Standing somewhat close to a major landmark but don’t know where you are? Hopefully, with Google’s patent application, there will be an app for that soon as the software giant has created a system where a user can snap a picture of a nearby landmark, upload it to Google’s servers, and Google will do the math to identify where you are–and hopefully how you can also navigate to said landmark.
The idea itself isn’t novel. GPS navigation software-maker Navigon has had a similar feature in its Navigon app for some time now known as Reality Scanner, which turns on when you start the GPS app to let you take a picture of a nearby landmark and then offers you direction to that place of interest. The feature is a mixed bag and sometimes can identify landmarks while other times it cannot.
One potential use for Google’s feature is with its much speculated head-mounted display, which may come with some sort of augmented reality function.

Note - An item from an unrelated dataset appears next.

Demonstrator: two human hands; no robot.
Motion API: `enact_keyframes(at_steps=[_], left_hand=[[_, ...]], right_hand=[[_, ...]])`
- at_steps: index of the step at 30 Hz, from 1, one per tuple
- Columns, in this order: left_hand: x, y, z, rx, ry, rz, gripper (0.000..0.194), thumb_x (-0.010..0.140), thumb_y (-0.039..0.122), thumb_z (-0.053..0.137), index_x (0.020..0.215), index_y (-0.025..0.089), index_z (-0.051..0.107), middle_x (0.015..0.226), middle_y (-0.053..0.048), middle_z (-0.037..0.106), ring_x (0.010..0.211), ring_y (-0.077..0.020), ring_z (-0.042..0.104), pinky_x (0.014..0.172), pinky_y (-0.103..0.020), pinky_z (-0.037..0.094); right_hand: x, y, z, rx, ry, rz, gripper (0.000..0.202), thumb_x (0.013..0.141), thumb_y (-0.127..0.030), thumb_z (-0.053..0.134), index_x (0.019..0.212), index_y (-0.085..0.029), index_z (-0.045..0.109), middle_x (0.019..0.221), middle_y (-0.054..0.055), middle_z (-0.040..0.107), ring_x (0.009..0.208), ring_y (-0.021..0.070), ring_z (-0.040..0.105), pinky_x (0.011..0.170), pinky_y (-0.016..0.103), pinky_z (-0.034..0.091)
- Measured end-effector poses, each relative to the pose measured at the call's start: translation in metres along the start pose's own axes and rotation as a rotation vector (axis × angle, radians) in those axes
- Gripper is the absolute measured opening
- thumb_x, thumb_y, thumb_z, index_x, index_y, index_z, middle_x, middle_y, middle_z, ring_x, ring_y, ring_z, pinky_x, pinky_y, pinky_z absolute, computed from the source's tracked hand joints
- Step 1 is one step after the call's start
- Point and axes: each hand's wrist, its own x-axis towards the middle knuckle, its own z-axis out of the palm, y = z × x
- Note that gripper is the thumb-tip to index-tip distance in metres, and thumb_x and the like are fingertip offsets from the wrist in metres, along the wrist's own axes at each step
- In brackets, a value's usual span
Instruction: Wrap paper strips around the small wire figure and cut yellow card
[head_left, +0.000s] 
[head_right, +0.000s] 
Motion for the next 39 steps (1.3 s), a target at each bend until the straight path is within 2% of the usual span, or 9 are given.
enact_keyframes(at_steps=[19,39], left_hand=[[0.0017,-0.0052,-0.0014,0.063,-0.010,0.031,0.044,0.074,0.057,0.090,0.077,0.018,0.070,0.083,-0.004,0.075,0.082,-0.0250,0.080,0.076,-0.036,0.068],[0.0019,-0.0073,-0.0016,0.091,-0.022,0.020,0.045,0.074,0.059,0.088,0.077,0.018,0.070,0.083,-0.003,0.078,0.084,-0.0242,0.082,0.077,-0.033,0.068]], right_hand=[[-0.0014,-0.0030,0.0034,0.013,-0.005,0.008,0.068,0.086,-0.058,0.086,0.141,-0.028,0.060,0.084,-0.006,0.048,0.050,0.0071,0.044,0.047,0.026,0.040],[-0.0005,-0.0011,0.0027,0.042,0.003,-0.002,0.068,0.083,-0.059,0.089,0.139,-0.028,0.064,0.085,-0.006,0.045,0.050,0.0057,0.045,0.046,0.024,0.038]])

This way, if those goggles can always identify places that users are looking at or seeing, Google could potentially push out more relevant content and advertisements to users.
Another application would be to integrate this with Google Places and Google Maps with Navigation on Android smartphones, allowing users to navigate to places that they see in the near distance, but don’t know what those places are called or don’t want to look them up in the POI listing, like on Navigon.
It’s unclear if Google will commercialize or use this patent, but the potential is out there for mapping, location-based services, and other projects.